Jacinta, la madre de Raimunda, no se pierde ni uno de los partidos que juega
el Atleti en el Wanda. El día de
partido, se pone sus mejores galas y va al Mercado del barrio con una foto de su hija. En la foto aparece Raimunda con el uniforme de
segurata y varios jugadores disputando un balón detrás de ella. Algunos de los
vendedores, sobre todo Raquel, la de la frutería, y Paco, el carnicero, comparten
con fervor su entusiasmo. Siempre preguntan a Jacinta por su hija. “¿Cómo va la
Raimunda? ¿Qué se nos cuenta?”. A ellos también les gusta presumir. Cada vez
que sale a la luz una noticia sobre un jugador del Atleti, les gusta decir a
sus clientes que ellos poseen información privilegiada, ya que “una
cliente tiene una hija muy cercana a los jugadores”. No importa si la cercanía
es física o personal. “A la hija la conocemos desde que era bien pequeña. Desde
que era así -señalan el suelo para indicar la estatura-, te lo juro. La hemos
visto crecer. Ay, la Raimunda. Qué apañá ha sido siempre la jodía”.
Raimunda juega un partido cada dos semanas, la frecuencia con la que el
Atleti juega en el Wanda. Menos mal, piensa siempre Jacinta. Así le da tiempo a reponer energías entre partido y partido. Ella lo tiene claro: el
Atleti pierde más a menudo cuando juega fuera de casa porque su Raimunda no
está ahí. Muchas veces le ha preguntado por qué no le dejan trabajar también en
los estadios de los equipos rivales. Los días antes del partido, Jacinta es un manojo de nervios: se muerde las uñas, va al baño cada quince minutos, pone en su
radiocasete rock and roll, bebe muchas cervezas, se golpea con los muebles de
la casa, transformando su cuerpo en un mosaico de moretones… Lo peor sucede en la
víspera. No hay manera de que concilie el sueño. Ni contando ovejitas ni
contando con cuántos hombres se acostó/hizo guarradas antes de casarse y dar a
luz a Raimunda. Ramiro. José. Ramón. Miguel Ángel. El Chechu. Vicente. El Seta.
Manolo. Y un largo etcétera incapaz de producirle ni un amago de bostezo.
Las horas antes del partido se calza las botas que usaba su hermano Juan,
en paz descanse, cuando jugaba al fútbol con catorce años en aquellos
tiempos lejanos. Camina por la casa con ellas puestas. No se las quita ni para
cocinar. Además, como es supersticiosa hasta la médula, anda dando saltitos
para evitar pisar las rayas de los azulejos del suelo. Coloca una vela a Santa Rita
al lado de la tele. Reza por la salud de su hija.

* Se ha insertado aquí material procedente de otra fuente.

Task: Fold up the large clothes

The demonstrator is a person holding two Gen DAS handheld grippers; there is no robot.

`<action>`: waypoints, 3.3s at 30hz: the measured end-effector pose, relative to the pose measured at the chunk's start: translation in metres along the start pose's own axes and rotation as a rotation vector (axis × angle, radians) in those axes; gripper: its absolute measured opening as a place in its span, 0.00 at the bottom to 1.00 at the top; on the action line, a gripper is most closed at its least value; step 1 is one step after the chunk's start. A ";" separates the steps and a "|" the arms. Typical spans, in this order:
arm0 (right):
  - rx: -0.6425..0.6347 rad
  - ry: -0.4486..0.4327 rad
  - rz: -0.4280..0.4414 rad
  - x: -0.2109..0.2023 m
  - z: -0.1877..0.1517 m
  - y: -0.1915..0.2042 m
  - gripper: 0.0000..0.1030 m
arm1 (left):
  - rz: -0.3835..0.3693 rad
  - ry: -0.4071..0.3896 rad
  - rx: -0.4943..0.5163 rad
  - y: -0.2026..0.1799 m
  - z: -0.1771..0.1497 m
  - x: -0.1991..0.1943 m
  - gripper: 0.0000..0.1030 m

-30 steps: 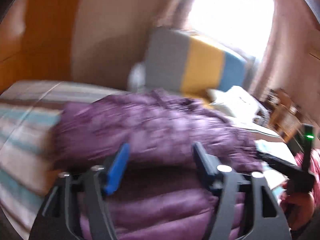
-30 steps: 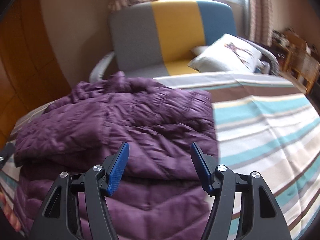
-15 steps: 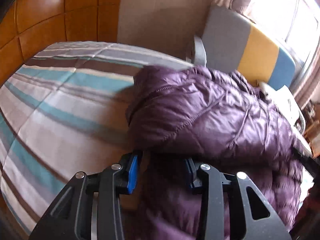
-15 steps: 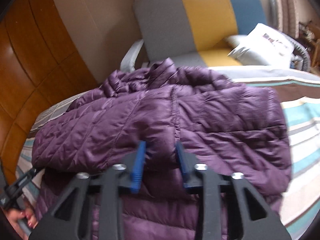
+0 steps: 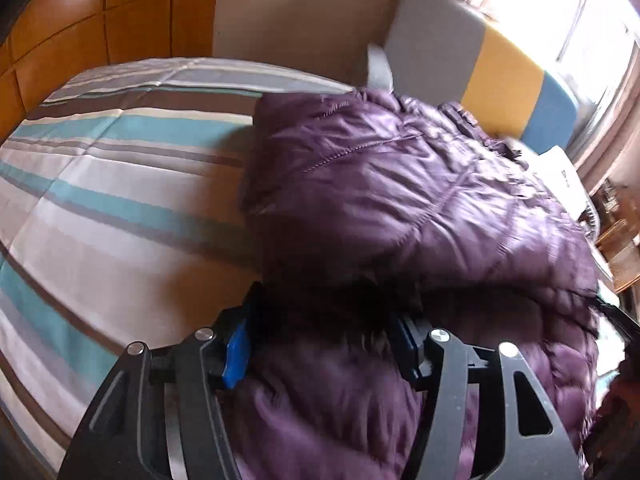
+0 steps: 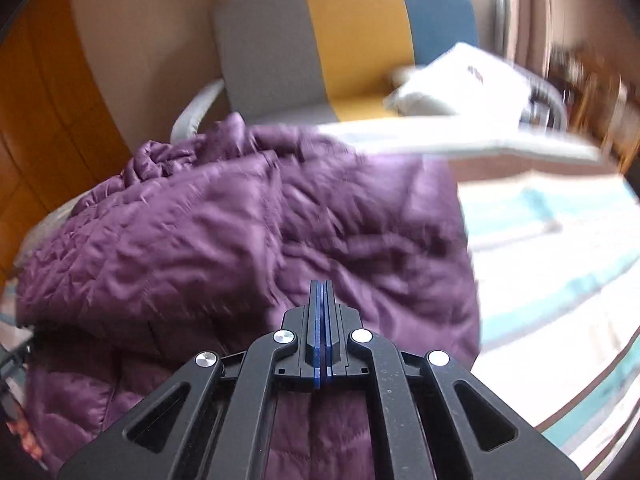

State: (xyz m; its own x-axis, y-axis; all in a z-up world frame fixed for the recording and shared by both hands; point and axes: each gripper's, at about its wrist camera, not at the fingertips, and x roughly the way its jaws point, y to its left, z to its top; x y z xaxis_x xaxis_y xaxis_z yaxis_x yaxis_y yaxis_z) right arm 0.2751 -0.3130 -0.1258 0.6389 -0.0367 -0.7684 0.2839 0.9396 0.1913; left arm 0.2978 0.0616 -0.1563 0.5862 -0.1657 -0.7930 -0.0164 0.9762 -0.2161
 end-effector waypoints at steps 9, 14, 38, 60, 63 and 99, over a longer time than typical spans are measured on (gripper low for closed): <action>-0.113 -0.136 0.140 -0.034 0.026 0.061 0.02 | -0.008 -0.202 -0.147 0.034 0.021 -0.057 0.49; -0.232 -0.047 0.168 -0.002 0.041 0.120 0.02 | -0.007 -0.184 0.047 -0.019 0.060 -0.022 0.48; -0.190 -0.075 0.133 0.004 0.033 0.067 0.02 | -0.049 -0.182 0.215 -0.093 0.060 0.008 0.56; -0.159 0.004 0.112 0.062 0.034 0.071 0.02 | -0.009 -0.097 0.311 -0.120 0.061 0.068 0.65; -0.180 -0.012 0.100 0.041 0.033 0.073 0.02 | -0.003 -0.118 0.291 -0.111 0.049 0.044 0.74; -0.233 0.009 -0.005 -0.073 -0.108 0.044 0.68 | 0.048 -0.085 0.203 -0.018 -0.101 -0.069 0.98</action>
State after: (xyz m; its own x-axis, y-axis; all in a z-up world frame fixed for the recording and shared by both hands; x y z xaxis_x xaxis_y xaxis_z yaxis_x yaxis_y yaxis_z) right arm 0.1638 -0.2320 -0.1270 0.6313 -0.0393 -0.7745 0.1137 0.9926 0.0423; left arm 0.1759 0.0417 -0.1552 0.6547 -0.1145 -0.7472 0.1128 0.9922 -0.0533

Le pide al Señor que se
apiade de su Raimunda, que es una buena muchacha, aunque a veces tenga mucho
genio y no la aguante ni la madre que la parió.
Se acomoda en el sofá media hora antes del partido para seguir la previa. Después de encadenar varios días de mucho agotamiento físico y pocas horas de sueño, se queda frita a los pocos minutos. Cuando se levanta y ve que el partido ya ha acabado y que en la pantalla sólo aparecen unos monigotes en un concurso que le importa un comino, aprieta los dientes de la rabia y deja salir de su boca una cadena interminable de maldiciones. Una vez se tranquiliza, se propone enterarse de cómo ha quedado el partido. Como es mujer de costumbres arraigadas, se niega a comprobar el resultado en el móvil. Prefiere el teletexto. Si ve que el Atleti ha perdido, los nervios vuelven a aflorarle. “Tener madres para esto. Raimunda no me lo va a perdonar nunca. ¡Si es que no debo relajarme ni un momento!”. Se va a la ducha para quitarse el sudor acumulado y empieza los preparativos para el siguiente partido.